Matthew Fortune Dec. 23, 2014, 11:15 p.m. UTC | #5
Ondřej Bílka <neleai@seznam.cz>  writes:
> On Tue, Dec 23, 2014 at 09:52:56AM -0800, Richard Henderson wrote:
> > On 12/23/2014 09:08 AM, Steve Ellcey wrote:
> > > +	andi	t8,a0,7
> > > +	lapc	t9,L(atable)
> > > +	PTR_LSA	t9,t8,t9,2
> > > +	jrc	t9
> > > +L(atable):
> > > +	bc	L(lb0)
> > > +	bc	L(lb7)
> > > +	bc	L(lb6)
> > > +	bc	L(lb5)
> > > +	bc	L(lb4)
> > > +	bc	L(lb3)
> > > +	bc	L(lb2)
> > > +	bc	L(lb1)
> > > +L(lb7):
> > > +	lb	a3, 6(a1)
> > > +	sb	a3, 6(a0)
> > > +L(lb6):
> > > +	lb	a3, 5(a1)
> > > +	sb	a3, 5(a0)
> > > +L(lb5):
> > > +	lb	a3, 4(a1)
> > > +	sb	a3, 4(a0)
> > > +L(lb4):
> > > +	lb	a3, 3(a1)
> > > +	sb	a3, 3(a0)
> > > +L(lb3):
> > > +	lb	a3, 2(a1)
> > > +	sb	a3, 2(a0)
> > > +L(lb2):
> > > +	lb	a3, 1(a1)
> > > +	sb	a3, 1(a0)
> > > +L(lb1):
> > > +	lb	a3, 0(a1)
> > > +	sb	a3, 0(a0)
> > L(lbx):
> > > +
> > > +	li	t9,8
> > > +	subu	t8,t9,t8
> > > +	PTR_SUBU a2,a2,t8
> > > +	PTR_ADDU a0,a0,t8
> > > +	PTR_ADDU a1,a1,t8
> > > +L(lb0):
> >
> > This table is regular enough that I wonder if it wouldn't be better to
> > do some arithmetic instead of a branch-to-branch.  E.g.
> >
> > 	andi	t7,a0,7
> > 	li	t8,L(lb0)-L(lbx)
> > 	lsa	t8,t7,t8,8
> > 	lapc	t9,L(lb0)
> > 	selnez	t8,t8,t7
> > 	PTR_SUBU t9,t9,t8
> > 	jrc	t9
> >
> > Which is certainly smaller than your 12 insns, unlikely to be slower
> > on any conceivable hardware, but probably faster on most.
> >
> Do you have that hardware? I already objected versus table but do not
> have data. I wouldn't be surprised if its slower than byte-by-byte copy
> with if after each byte. Or just copy 8 bytes without condition but I am
> not sure how hardware handles overlapping stores. Difference will be
> bigger in practice, in profiling around 50% calls are 8 byte aligned and
> you save address calculation cost on these.

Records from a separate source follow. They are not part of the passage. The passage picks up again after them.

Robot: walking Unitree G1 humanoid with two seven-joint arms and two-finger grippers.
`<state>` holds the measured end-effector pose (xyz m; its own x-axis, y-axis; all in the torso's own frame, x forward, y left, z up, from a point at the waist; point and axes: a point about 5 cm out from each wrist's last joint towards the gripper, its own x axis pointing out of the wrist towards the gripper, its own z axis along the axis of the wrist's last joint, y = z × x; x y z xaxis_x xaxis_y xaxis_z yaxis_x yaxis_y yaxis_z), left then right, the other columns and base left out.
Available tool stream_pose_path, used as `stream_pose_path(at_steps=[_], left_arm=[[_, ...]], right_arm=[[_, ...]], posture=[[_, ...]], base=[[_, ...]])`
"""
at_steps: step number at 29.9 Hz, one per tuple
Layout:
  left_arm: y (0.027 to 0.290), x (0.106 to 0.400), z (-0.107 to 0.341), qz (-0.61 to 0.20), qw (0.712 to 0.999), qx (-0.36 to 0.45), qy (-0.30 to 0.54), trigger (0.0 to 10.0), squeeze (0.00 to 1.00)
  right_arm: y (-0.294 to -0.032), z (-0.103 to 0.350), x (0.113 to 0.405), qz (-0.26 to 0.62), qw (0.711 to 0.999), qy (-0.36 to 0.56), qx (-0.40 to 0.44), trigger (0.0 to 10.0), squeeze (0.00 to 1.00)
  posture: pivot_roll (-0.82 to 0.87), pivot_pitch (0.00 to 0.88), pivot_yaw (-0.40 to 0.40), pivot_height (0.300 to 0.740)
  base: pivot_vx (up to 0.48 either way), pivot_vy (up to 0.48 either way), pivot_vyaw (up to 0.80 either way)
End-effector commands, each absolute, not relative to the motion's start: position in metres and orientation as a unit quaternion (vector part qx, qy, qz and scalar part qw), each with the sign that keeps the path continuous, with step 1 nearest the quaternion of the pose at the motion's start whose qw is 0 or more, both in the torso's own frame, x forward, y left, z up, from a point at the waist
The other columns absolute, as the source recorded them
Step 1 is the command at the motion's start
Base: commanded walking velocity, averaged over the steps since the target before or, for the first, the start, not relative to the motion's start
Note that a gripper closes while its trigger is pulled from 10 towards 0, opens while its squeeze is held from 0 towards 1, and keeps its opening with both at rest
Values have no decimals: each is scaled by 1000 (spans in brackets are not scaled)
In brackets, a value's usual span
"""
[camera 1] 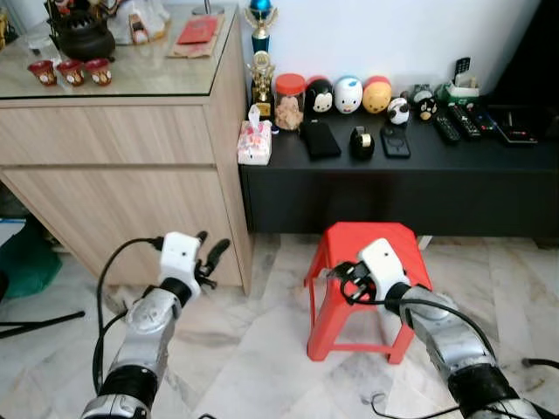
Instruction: Hang keys on a hook
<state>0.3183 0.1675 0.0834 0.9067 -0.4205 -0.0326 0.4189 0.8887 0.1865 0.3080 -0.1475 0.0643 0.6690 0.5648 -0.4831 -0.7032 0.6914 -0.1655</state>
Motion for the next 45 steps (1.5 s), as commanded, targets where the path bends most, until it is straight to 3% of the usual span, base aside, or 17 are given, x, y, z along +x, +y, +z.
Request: stream_pose_path(at_steps=[1,6,7,9,12,26,45], left_arm=[[153,313,81,-273,956,111,8,10000,0],[134,307,84,-344,932,113,19,10000,0],[126,303,85,-378,919,111,27,10000,0],[123,300,86,-391,913,111,31,10000,0],[114,290,82,-447,884,121,60,10000,0],[112,273,69,-495,842,170,132,10000,0],[115,287,74,-437,871,187,125,10000,0]], right_arm=[[-137,75,310,400,872,187,-210,10000,0],[-128,84,314,425,859,177,-224,10000,0],[-123,86,312,448,843,176,-241,10000,0],[-121,87,311,457,836,175,-247,10000,0],[-113,91,311,476,823,169,-258,10000,0],[-97,103,314,489,815,144,-274,10000,0],[-87,112,314,495,817,126,-268,10000,0]], posture=[[-86,0,-12,740],[-84,0,-15,740],[-80,0,-17,740],[-80,0,-17,740],[-75,0,-20,740],[-76,0,-12,740],[-81,0,-9,740]], base=[[0,0,0],[0,0,0],[0,0,0],[0,0,0],[0,0,0],[0,0,0],[0,0,0]])
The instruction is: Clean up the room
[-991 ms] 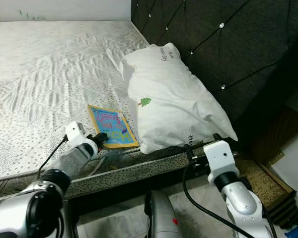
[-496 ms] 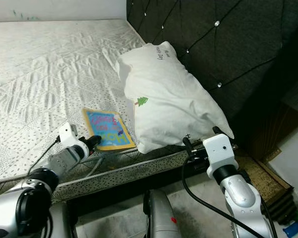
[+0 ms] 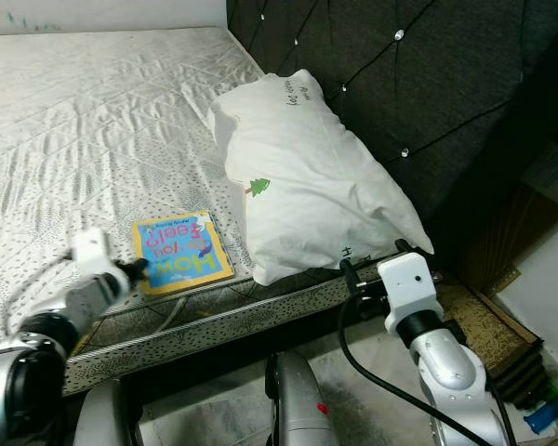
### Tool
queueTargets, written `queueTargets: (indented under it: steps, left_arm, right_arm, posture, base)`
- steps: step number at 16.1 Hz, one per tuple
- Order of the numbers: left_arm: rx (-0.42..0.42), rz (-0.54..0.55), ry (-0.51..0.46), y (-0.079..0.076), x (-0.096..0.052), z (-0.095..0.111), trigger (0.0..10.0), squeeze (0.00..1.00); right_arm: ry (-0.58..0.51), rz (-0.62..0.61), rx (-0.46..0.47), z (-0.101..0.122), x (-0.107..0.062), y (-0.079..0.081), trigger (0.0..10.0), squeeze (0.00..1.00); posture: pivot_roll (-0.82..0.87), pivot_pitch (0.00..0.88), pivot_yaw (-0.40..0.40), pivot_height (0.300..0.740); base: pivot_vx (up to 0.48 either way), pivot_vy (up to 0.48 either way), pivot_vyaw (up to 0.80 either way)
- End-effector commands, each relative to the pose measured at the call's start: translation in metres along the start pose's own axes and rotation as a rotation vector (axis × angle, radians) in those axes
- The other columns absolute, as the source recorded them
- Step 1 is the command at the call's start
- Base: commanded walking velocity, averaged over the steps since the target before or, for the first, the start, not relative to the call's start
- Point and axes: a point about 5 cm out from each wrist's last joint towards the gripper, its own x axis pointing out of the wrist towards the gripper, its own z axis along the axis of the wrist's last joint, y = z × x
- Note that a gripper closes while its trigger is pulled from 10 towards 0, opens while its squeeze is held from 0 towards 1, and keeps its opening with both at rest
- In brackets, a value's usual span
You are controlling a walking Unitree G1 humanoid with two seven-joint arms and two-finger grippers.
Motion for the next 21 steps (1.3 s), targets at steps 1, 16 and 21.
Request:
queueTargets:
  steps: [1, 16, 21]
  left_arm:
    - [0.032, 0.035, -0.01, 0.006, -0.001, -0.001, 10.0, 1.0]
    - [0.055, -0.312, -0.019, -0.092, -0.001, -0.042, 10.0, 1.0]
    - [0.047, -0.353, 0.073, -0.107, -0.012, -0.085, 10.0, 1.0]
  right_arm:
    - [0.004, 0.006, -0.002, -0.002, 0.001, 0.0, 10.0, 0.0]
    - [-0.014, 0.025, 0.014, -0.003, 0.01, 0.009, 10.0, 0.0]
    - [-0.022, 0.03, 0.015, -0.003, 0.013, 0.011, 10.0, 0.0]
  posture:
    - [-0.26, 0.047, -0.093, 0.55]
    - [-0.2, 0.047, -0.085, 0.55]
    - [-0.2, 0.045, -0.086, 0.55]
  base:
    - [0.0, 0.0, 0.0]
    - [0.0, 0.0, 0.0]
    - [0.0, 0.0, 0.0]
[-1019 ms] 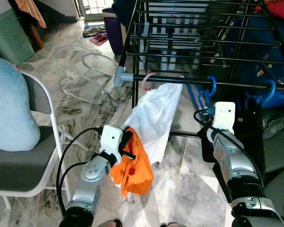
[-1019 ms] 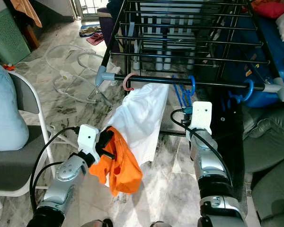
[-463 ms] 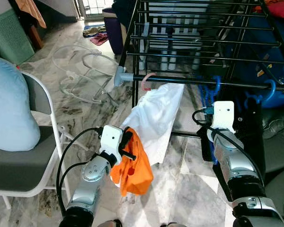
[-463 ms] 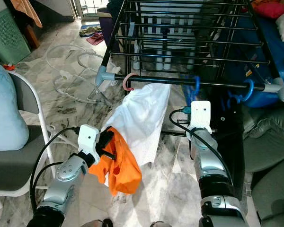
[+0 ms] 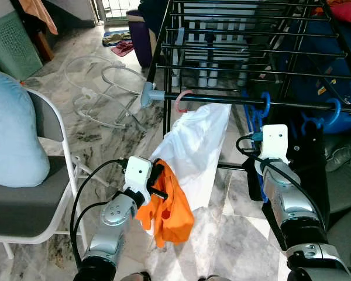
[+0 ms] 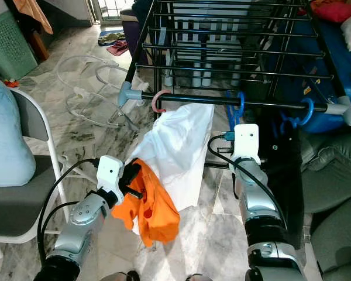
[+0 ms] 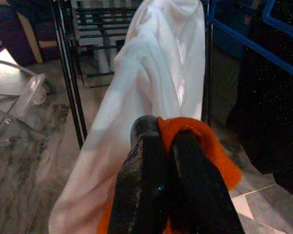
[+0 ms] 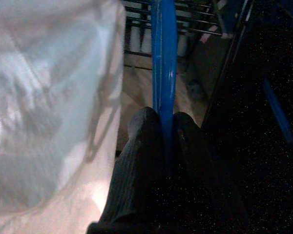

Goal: Hang hanger

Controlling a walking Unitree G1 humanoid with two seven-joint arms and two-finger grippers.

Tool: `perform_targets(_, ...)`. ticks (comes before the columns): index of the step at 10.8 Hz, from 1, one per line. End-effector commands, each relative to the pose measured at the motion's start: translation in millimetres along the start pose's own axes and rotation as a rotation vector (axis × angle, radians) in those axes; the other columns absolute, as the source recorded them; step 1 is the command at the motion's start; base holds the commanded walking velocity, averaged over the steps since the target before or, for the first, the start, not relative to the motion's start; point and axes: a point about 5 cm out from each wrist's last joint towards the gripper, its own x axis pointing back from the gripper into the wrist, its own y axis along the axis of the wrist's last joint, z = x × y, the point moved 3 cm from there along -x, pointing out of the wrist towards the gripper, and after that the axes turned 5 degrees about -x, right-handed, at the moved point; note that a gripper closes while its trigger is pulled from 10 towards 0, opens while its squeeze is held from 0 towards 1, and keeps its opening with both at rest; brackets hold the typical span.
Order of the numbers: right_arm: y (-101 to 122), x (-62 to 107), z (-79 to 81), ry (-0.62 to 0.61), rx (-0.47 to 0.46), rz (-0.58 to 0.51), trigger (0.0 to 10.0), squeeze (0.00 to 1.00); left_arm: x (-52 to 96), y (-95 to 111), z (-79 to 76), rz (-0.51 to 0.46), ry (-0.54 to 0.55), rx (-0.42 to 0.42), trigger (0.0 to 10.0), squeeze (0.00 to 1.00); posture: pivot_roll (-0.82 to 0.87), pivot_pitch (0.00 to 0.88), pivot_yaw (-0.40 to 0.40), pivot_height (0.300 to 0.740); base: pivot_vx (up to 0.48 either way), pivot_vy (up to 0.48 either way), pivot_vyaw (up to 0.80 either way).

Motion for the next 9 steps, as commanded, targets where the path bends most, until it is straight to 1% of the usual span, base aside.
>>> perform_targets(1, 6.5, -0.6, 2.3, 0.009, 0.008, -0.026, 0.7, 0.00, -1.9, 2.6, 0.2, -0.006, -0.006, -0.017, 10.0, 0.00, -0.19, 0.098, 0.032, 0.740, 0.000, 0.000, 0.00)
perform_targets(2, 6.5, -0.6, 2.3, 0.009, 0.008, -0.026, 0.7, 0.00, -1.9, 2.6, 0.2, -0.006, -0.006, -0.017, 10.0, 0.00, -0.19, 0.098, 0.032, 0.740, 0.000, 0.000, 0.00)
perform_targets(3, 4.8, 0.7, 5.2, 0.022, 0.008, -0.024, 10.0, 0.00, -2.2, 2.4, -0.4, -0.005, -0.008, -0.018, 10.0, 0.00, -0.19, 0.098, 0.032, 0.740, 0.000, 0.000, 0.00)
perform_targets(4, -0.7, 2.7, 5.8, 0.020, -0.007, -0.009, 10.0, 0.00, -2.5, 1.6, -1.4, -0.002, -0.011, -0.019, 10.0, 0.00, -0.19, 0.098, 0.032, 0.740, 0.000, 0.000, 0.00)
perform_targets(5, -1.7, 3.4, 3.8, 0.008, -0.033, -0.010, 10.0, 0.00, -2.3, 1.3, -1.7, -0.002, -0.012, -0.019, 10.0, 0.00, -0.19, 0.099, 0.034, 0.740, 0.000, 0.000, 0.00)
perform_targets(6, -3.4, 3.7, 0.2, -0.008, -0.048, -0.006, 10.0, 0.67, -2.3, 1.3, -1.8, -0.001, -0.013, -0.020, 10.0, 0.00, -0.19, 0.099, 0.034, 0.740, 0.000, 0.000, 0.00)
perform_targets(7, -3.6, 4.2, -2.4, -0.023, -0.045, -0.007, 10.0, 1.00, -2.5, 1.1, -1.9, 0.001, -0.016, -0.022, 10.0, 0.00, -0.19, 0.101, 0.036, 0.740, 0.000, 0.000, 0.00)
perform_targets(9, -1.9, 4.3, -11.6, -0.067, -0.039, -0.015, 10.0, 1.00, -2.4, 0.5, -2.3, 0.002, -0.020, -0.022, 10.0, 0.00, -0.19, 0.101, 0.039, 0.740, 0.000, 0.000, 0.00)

I think Richard's idea is good but I do agree with Steve that the tried and
tested code should go in first and then optimise it. There is lots of
exploration to do with MIPSR6 and there are many new ways to optimize. If
we don't have R6 support in glibc 2.21 then there is a definite performance
regression on R6 as the R5/R2 code will trap and emulate on an R6 core making
any non-trapping code several orders of magnitude better.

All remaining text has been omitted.